Although uncommon in most CLO deals, 2019 deals sponsored by Conning’s Octagon Credit Investors, Tennenbaum Capital Partners and Ellington Management Group had combo notes blending unrated equity notes with higher-rated debt securities to produce investment-grade hybrid debt/equity tranches.

The combo notes are offered to investors, frequently insurance companies, allowing them to invest junk-rated or unrated equity notes that would otherwise be off limits due to the securities’ low- or non-rated status. For issuers, it widens the market for third-party equity investors.

The combo note has a preliminary investment-grade A rating from Kroll, which otherwise assigned only one other rating in the deal: an AAA to the $256 million Class A tranche, which priced at 143 basis points over Libor.
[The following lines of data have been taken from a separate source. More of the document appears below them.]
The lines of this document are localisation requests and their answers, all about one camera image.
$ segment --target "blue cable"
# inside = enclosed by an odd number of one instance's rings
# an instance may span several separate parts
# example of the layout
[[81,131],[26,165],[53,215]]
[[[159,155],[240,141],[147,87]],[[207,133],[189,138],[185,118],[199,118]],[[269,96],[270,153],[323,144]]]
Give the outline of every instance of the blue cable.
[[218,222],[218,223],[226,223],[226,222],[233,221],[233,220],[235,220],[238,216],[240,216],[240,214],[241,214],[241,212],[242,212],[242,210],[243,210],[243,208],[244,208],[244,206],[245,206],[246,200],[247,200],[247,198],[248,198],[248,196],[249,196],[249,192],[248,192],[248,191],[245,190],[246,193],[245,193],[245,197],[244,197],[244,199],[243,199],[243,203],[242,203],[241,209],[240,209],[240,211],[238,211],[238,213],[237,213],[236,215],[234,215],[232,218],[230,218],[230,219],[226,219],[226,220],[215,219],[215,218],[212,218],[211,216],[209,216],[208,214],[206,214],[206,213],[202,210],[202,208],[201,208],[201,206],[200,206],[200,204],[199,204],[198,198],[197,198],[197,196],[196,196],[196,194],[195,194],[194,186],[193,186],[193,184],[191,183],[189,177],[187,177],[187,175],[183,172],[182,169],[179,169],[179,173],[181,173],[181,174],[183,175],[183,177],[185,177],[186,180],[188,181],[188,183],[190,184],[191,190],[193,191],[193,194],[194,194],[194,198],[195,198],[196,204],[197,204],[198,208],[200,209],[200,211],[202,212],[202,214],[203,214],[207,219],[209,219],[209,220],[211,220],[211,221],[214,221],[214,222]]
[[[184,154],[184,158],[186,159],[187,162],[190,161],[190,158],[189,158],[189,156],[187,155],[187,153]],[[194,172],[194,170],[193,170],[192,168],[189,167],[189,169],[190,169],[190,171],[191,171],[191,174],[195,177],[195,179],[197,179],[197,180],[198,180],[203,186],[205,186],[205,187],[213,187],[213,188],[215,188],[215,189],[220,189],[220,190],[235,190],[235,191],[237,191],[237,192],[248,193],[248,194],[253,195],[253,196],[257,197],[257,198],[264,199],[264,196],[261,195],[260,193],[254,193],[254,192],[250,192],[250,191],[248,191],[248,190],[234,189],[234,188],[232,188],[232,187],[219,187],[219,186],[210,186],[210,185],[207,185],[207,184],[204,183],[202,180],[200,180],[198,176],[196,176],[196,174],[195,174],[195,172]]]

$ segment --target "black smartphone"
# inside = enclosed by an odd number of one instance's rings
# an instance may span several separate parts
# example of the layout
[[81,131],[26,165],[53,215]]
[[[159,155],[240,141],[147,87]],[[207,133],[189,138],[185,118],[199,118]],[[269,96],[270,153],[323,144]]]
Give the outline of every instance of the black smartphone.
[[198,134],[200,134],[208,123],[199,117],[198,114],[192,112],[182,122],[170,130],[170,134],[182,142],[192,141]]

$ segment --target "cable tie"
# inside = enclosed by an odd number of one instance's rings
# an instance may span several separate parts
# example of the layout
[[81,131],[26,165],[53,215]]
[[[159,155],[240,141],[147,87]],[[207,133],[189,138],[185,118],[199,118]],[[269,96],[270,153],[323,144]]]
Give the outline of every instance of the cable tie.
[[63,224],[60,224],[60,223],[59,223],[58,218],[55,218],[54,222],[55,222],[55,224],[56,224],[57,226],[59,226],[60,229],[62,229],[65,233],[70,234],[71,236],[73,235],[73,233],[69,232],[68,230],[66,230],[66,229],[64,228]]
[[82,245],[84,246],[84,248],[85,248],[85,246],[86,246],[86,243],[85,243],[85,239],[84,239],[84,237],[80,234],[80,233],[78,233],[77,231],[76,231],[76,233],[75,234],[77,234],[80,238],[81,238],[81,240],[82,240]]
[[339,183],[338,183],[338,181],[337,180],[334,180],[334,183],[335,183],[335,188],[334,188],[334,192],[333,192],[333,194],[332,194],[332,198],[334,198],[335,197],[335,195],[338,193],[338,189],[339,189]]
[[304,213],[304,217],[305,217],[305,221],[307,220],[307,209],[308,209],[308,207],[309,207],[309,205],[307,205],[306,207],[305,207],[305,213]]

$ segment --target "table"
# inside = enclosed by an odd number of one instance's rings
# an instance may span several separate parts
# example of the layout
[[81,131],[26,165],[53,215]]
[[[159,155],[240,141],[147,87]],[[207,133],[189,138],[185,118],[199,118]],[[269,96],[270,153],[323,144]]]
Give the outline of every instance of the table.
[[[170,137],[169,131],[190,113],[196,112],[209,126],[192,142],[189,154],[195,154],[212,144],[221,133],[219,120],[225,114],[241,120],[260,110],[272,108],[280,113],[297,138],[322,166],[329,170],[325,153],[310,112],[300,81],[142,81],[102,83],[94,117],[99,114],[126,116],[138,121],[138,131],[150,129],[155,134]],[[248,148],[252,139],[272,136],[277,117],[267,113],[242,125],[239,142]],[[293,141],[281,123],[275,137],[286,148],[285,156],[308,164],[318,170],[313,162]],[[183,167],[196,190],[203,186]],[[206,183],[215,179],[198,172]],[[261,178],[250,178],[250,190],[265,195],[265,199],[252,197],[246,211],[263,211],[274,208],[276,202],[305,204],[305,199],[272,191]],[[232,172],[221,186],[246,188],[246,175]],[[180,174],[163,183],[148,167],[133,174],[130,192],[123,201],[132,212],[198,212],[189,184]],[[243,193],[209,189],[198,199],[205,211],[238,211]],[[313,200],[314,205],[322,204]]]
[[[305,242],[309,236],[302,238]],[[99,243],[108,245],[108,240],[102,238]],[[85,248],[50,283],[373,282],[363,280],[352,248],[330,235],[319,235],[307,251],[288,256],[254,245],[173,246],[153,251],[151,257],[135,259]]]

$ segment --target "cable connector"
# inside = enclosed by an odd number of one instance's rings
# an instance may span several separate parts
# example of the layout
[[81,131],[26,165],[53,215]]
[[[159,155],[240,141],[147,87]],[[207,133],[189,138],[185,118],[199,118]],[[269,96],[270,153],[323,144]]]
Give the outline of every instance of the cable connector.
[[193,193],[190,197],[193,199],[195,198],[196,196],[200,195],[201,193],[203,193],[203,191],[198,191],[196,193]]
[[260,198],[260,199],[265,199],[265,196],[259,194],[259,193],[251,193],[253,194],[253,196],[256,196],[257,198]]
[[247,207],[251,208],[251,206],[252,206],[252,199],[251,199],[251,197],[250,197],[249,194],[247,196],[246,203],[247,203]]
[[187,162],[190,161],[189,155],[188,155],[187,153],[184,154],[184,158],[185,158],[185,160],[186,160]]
Crescent did not rate any of the underlying subordinate note classes, including the $48 million in Class B notes and $22.8 million in Class E notes that are also excluded from the combo note securities.

The transaction is the second this year for Los Angeles-based Crescent Capital, which priced the $509.15 million Atlas CLO 2019-13 in February through Jefferies at 145 basis points over Libor. Crescent manages nine U.S. CLOs totaling $4 billion in assets.